Punctures, lacerations and wounds caused by overgrown claws are prone to infection. As notes, “Bacteria can enter through these wounds leading to infections of the paw pads or toes…Infections need to be treated with antibiotics.” Keeping claws trimmed helps prevent infections.

Walking Issues

Overgrown claws altering the normal alignment of the toes can make walking difficult for cats. explains overgrown claws can “dig into the paw pad leading to pain and difficulty walking.” Cats may start limping or avoid bearing weight on the affected paw.


There are a few ways to treat overgrown claws in indoor cats:

Regular claw trimming – Trimming your cat’s claws regularly, such as every 2-4 weeks, can keep them from becoming overgrown.

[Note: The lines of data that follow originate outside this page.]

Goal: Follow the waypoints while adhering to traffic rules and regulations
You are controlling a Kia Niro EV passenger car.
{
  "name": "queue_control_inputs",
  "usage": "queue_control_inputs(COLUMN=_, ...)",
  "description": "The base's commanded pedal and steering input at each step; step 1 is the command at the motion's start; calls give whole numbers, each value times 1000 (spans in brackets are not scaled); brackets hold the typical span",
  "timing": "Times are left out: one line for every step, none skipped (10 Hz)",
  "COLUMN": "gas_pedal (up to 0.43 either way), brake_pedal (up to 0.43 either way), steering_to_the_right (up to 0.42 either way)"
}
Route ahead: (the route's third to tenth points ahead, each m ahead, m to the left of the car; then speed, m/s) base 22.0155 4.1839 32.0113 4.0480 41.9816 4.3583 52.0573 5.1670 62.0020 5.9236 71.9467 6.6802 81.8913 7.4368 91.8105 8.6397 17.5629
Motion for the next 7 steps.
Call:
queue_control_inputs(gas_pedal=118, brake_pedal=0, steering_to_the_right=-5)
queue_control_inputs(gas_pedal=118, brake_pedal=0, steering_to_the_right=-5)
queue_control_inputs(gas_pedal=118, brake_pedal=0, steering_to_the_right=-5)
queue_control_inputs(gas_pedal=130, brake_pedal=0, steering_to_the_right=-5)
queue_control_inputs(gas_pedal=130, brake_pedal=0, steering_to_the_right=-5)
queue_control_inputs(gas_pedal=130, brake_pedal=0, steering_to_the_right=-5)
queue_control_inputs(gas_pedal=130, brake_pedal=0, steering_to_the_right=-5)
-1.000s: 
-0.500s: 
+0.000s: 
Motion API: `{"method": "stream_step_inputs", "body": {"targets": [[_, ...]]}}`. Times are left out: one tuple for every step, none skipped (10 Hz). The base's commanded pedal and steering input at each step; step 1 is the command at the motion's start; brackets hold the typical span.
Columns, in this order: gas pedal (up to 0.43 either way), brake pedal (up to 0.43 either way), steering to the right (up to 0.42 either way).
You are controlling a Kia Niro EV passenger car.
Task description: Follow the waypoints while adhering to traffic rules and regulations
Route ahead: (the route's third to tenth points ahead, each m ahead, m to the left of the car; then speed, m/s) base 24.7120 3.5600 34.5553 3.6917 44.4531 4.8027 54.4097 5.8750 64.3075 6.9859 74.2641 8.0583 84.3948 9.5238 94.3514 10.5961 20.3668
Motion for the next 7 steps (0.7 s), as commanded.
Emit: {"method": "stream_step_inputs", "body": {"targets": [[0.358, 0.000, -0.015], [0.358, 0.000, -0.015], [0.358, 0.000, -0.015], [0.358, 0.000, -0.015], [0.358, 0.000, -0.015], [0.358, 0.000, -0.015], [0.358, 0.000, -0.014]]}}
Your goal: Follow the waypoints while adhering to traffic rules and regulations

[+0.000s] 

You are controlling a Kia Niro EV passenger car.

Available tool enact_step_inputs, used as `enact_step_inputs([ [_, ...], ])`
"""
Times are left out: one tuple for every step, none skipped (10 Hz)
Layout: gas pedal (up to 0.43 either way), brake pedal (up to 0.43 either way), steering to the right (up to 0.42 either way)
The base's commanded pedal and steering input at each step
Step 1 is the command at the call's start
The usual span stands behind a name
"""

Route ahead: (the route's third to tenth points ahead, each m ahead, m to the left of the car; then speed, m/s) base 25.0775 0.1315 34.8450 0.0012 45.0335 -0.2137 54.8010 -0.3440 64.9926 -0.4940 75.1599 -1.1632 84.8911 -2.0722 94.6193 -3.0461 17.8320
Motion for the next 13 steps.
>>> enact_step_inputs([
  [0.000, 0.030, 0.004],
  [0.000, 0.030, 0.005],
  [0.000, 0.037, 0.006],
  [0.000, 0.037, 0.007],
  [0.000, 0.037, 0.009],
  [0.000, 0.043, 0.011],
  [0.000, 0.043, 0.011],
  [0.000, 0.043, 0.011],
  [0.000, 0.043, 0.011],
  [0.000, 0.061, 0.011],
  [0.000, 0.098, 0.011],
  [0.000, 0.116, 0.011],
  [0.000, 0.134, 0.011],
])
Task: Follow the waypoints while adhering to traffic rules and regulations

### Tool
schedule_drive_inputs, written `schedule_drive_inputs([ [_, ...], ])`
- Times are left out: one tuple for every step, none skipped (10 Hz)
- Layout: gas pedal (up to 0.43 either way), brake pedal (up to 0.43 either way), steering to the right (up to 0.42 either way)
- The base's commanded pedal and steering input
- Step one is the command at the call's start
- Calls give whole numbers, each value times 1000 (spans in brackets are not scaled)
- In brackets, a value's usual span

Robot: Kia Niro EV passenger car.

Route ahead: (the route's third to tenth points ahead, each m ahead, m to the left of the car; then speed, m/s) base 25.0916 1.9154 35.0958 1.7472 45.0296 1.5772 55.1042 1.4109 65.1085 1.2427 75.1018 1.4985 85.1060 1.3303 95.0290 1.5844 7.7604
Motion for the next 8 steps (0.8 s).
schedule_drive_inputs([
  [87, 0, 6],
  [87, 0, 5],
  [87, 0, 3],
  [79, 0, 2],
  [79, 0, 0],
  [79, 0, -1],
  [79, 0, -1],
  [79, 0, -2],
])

Use sharp nail clippers designed for cats and trim just the sharp tip of the claw, taking care not to cut into the quick which contains blood vessels and nerves.

Providing scratching posts – Offer different styles of scratching posts and boards around your home. Scratching is a natural behavior for cats that helps shed the outer layers of their claws. Make sure your cat has appropriate surfaces to scratch on.

Veterinary assistance – If your cat has very overgrown claws that are embedded or ingrown in the paw pads, they likely need to be trimmed by a veterinarian who can safely and effectively remove the excess claw length. Sedation may be required in severe cases.


There are several ways to prevent your cat’s claws from becoming overgrown:

  • Regular claw care – Trimming your cat’s claws every 2-3 weeks will keep them at an appropriate length. Use proper claw trimmers designed for cats.
  • Proper scratching outlets – Providing appropriate scratching posts and pads will allow your cat to naturally shed the outer layers of their claws. Scratching is an important instinctual behavior for cats. Vertical scratching posts made from sisal or cardboard work best. Place them in areas your cat already likes to scratch.
  • Exercise and playtime – Keeping your cat active through play and exercise will help wear down their claws naturally. Interactive toys that get your cat scratching and climbing are ideal. Try to engage your cat in active play daily.

Following these prevention tips will allow your cat’s claws to stay short and healthy, avoiding issues with overgrown claws.

When to See a Vet

If your cat’s claws become extremely overgrown, it’s important to take them to the vet. Signs that it’s time for a vet visit include:

Signs of injury or infection: If the overgrown claws have caused wounds, swelling, redness, bleeding, or pus around the nail beds, a vet visit is needed. An infection requires antibiotic treatment.

Extreme overgrowth: Claws that have grown in a circle or have embedded back into the paw pads require urgent veterinary attention. Sedation may be needed for safe trimming and treatment.

Claws impacting quality of life: Excessive claw growth can become painful and make it difficult for a cat to walk, jump, and use scratching posts. Seek veterinary help if the claws are noticeably affecting your cat’s mobility or normal activities.

In addition to trimming overgrown claws, the vet will assess for underlying causes. Medical conditions like arthritis, dental issues, or neurological problems can prevent normal scratching and claw maintenance. Treating the underlying cause may prevent future overgrowth.


In summary, healthy claws are as crucial for the well-being of indoor cats as they are for outdoor felines. Despite being indoors, indoor cats need regular opportunities to scratch and wear down their claws in order to prevent overgrowth. Trimming the claws can help, but is not mandatory for all indoor cats. Look out for signs of overgrown claws like trouble walking or aggression, and prevent them through maintaining scratching posts, providing claw-friendly surfaces, and incorporating play and exercise. Owners of senior or infirm cats, or any indoor cats with chronically overgrown claws, should consult a veterinarian.

Proper claw care is key to every cat’s comfort and quality of life, even for indoor kitties. Owners should regularly inspect claws and be proactive about providing indoor cats with adequate scratching opportunities. With the right balance of scratching, exercise, and strategic trimming if needed, indoor cats can easily maintain healthy claws and avoid overgrowth.